Os Estados Unidos ordenaram que diplomatas não permanentes e seus familiares na embaixada dos EUA em Beirute deixassem o Líbano, disse o Departamento de Estado na segunda-feira, à medida que aumentam as tensões sobre o Irã com ameaças de um possível ataque militar.
Num novo alerta de viagem para cidadãos dos EUA no Líbano, o departamento disse que tinha “ordenado que funcionários não americanos e familiares de funcionários do governo viajassem para Beirute devido à situação de segurança”.
O aviso, que foi emitido horas após o anúncio oficial da mudança, dizia que o pessoal dos EUA que permanecer no Líbano será impedido de viajar dentro do país.
Um funcionário do departamento disse anteriormente que uma avaliação contínua do ambiente de segurança regional determinou que era “razoável” reduzir a área ocupada pela Embaixada dos EUA em Beirute, para que apenas o pessoal essencial permanecesse nos seus postos.
O responsável, que não quis ser identificado antes do anúncio oficial da mudança, disse que se tratava de uma medida temporária e que a embaixada permaneceria activa.
O Líbano tem sido palco de numerosos ataques retaliatórios iranianos contra instalações, interesses e pessoal dos EUA ao longo das décadas, dado o apoio e influência de Teerão sobre o grupo militante Hezbollah, que é responsável pelos atentados mortais contra o quartel dos fuzileiros navais em Beirute em 1983 e pelos atentados às embaixadas em 1984.
Portanto, as mudanças no estatuto do pessoal da embaixada em Beirute são frequentemente vistas como um apelo a uma possível acção militar dos EUA ou de Israel na região, especialmente contra o Irão. A mesma ordem foi retirada para Beirute e outras embaixadas na região, incluindo no Iraque, pouco antes de o presidente Donald Trump emitir uma ordem executiva em Junho do ano passado sobre as instalações nucleares do Irão.
Não está claro se outras embaixadas dos EUA no Médio Oriente seguirão o exemplo.
As tensões entre os EUA e o Irão aumentaram à medida que Trump construiu a sua maior presença militar no Médio Oriente em décadas e ameaçou repetidamente tomar medidas se Teerão não conseguir negociar um acordo para conter o seu programa nuclear. Um segundo porta-aviões dirige-se à região para se juntar a uma série de outros navios de guerra e aeronaves dos EUA, dando ao presidente republicano várias opções para um potencial ataque, mesmo que as negociações continuem.
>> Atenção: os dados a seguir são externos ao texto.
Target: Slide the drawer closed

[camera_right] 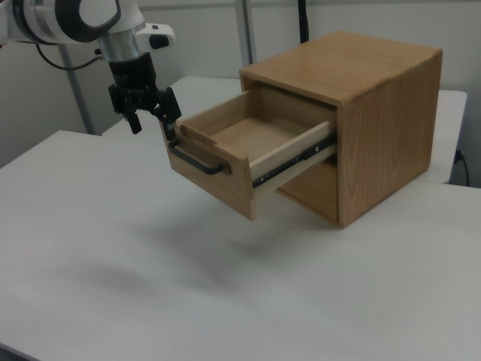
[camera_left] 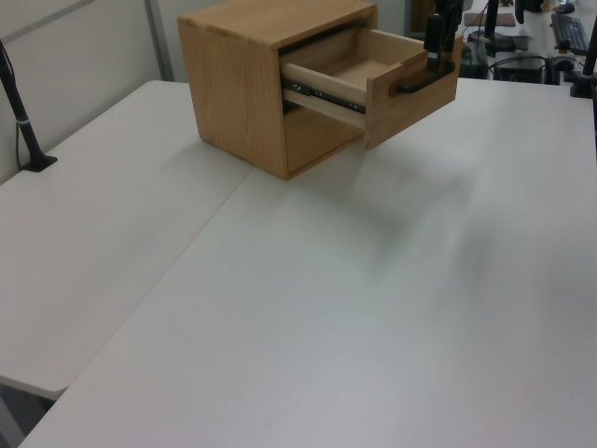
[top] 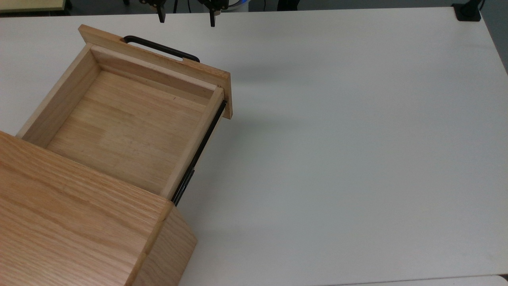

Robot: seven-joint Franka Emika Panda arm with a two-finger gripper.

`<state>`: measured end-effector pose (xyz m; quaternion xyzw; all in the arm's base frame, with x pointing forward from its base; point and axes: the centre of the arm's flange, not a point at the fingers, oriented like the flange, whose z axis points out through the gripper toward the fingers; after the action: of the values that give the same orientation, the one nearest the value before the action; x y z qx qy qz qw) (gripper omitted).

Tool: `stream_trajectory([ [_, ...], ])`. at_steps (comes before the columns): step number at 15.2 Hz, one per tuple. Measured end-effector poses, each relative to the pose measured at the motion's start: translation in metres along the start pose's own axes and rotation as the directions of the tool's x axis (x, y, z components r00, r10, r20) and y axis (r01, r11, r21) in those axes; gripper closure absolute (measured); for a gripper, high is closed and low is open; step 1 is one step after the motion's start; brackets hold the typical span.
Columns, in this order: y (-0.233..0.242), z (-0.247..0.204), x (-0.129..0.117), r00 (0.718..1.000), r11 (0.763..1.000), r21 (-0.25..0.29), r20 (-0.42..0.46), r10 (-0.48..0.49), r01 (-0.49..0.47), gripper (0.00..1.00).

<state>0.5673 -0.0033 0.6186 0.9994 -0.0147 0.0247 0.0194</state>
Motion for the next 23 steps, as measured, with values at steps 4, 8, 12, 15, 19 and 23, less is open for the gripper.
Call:
stream_trajectory([
  [4, 0.001, 0.0, 0.0, 1.0, 1.0, 0.0, 0.0, 0.002, -0.002, 0.0],
  [8, 0.003, 0.0, 0.0, 1.0, 1.0, 0.0, 0.0, 0.005, -0.005, 0.0],
  [12, 0.003, 0.0, 0.0, 1.0, 1.0, 0.0, 0.0, 0.005, -0.005, 0.0],
  [15, 0.013, 0.002, 0.0, 1.0, 1.0, -0.002, 0.007, -0.022, 0.022, 0.0],
  [19, 0.034, 0.006, -0.001, 0.997, 0.997, -0.008, 0.016, -0.076, 0.076, 0.0],
  [23, 0.033, 0.028, -0.003, 0.994, 0.996, -0.013, 0.062, -0.085, 0.086, 0.06],
])
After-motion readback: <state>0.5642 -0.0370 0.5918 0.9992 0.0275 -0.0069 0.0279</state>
Badr al-Busaidi, Ministro das Relações Exteriores de Omã, disse que os Estados Unidos e o Irã planejam realizar a próxima rodada de negociações nucleares na quinta-feira, em Genebra. Um funcionário americano, que não estava autorizado a comentar publicamente e se recusou a divulgar o seu nome, confirmou a reunião.
Abbas Aragchi, o principal diplomata do Irã, disse à CBS no domingo que esperava se encontrar mais tarde com o enviado dos EUA Steve Witkoff, dizendo que ainda havia uma “boa chance” de uma solução diplomática para a questão nuclear.
Aragchi disse que o acordo proposto estaria pronto em poucos dias e disse à CBS que o Irã estava trabalhando nisso.
Questionado na sexta-feira se os EUA poderiam tomar medidas militares limitadas enquanto os países negociam, Trump disse: “Acho que posso dizer que estou falando sério”. Mais tarde, ele também disse aos repórteres que o Irã “seria melhor negociar um acordo justo”.
As negociações indiretas entre os rivais de longa data tiveram pouco progresso nas últimas semanas. Além do seu programa nuclear, o Irão recusou-se a considerar os pedidos generalizados dos Estados Unidos e de Israel para reduzir o seu programa de mísseis e cortar laços com grupos armados.
Um segundo funcionário do Departamento de Estado, que também falou sob condição de anonimato para discutir planos que não foram anunciados oficialmente, disse que o secretário de Estado Marco Rubio pode adiar a sua viagem planeada a Israel ainda esta semana.